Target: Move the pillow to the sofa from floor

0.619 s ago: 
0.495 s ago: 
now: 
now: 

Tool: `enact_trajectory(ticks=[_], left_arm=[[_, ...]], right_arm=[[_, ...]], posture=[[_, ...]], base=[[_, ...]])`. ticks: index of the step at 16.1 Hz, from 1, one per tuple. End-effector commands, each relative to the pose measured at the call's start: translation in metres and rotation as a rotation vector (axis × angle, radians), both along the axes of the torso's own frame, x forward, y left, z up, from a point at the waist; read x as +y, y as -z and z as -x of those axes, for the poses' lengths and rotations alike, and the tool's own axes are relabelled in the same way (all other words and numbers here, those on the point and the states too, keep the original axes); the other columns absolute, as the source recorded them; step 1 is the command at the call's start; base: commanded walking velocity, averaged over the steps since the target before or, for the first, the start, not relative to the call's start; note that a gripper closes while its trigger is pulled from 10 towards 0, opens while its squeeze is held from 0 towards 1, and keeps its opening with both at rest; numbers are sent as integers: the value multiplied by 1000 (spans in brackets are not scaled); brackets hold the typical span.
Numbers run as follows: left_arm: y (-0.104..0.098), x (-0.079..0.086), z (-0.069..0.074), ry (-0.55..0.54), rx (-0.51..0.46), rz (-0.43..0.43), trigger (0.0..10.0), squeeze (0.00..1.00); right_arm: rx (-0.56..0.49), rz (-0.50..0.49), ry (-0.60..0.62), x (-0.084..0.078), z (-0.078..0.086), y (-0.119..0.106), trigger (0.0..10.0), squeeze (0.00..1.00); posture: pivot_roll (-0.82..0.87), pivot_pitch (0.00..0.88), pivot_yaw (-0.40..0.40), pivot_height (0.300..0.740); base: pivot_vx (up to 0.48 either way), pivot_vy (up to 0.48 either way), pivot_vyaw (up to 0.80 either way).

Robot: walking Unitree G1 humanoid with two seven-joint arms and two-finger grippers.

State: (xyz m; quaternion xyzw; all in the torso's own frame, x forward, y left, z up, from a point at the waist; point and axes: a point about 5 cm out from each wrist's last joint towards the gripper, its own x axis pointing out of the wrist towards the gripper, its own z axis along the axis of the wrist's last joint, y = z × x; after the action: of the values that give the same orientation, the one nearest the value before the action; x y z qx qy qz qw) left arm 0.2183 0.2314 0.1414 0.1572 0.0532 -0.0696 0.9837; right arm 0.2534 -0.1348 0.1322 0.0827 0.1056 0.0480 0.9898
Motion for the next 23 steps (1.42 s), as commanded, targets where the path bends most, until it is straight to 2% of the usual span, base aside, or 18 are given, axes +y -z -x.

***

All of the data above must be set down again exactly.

Target: Move the pillow to the sofa from floor

0.619 s ago: 
0.495 s ago: 
now: 
now: 

Tool: `enact_trajectory(ticks=[_], left_arm=[[_, ...]], right_arm=[[_, ...]], posture=[[_, ...]], base=[[_, ...]])`. ticks: index of the step at 16.1 Hz, from 1, one per tuple. End-effector commands, each relative to the pose measured at the call's start: translation in metres and rotation as a rotation vector (axis × angle, radians), both along the axes of the torso's own frame, x forward, y left, z up, from a point at the waist; read x as +y, y as -z and z as -x of those axes, for the poses' lengths and rotations alike, and the tool's own axes are relabelled in the same way (all other words and numbers here, those on the point and the states too, keep the original axes); the other columns absolute, as the source recorded them; step 1 is the command at the call's start; base: commanded walking velocity, averaged over the steps since the target before or, for the first, the start, not relative to the call's start; note that a gripper closes while its trigger is pulled from 10 towards 0, opens while its squeeze is held from 0 towards 1, and keeps its opening with both at rest; numbers are sent as integers: the value multiplied by 1000 (spans in brackets are not scaled); brackets hold the typical span.
Numbers run as follows: left_arm: y (-0.104..0.098), x (-0.079..0.086), z (-0.069..0.074), ry (-0.55..0.54), rx (-0.51..0.46), rz (-0.43..0.43), trigger (0.0..10.0), squeeze (0.00..1.00); right_arm: rx (-0.56..0.49), rz (-0.50..0.49), ry (-0.60..0.62), x (-0.084..0.078), z (-0.078..0.086), y (-0.119..0.106), trigger (0.0..10.0), squeeze (0.00..1.00); posture: pivot_roll (-0.82..0.87), pivot_pitch (0.00..0.88), pivot_yaw (-0.40..0.40), pivot_height (0.300..0.740); base: pivot_vx (up to 0.48 either way), pivot_vy (up to 0.48 either way), pivot_vyaw (up to 0.80 either way).

Robot: walking Unitree G1 humanoid with two seven-joint arms and two-finger grippers.

State: (xyz m; quaternion xyzw; all in the torso's own frame, x forward, y left, z up, from a point at the waist; point and axes: a point about 5 cm out from each wrist's last joint towards the gripper, its own x axis pointing out of the wrist towards the gripper, its own z axis along the axis of the wrist's last joint, y = z × x; after the action: of the values that give the same orientation, the one nearest the value before the action; x y z qx qy qz qw) left arm 0.2183 0.2314 0.1414 0.1572 0.0532 -0.0696 0.9837; right arm 0.2534 -0.1348 0.1322 0.0827 0.1056 0.0480 0.9898
Motion for the next 23 steps (1.42 s), as commanded, targets where the path bends most, until it is straight to 2% of the usual span, base aside, or 18 are given, axes +y -z -x.

Nothing else is required to complete the output.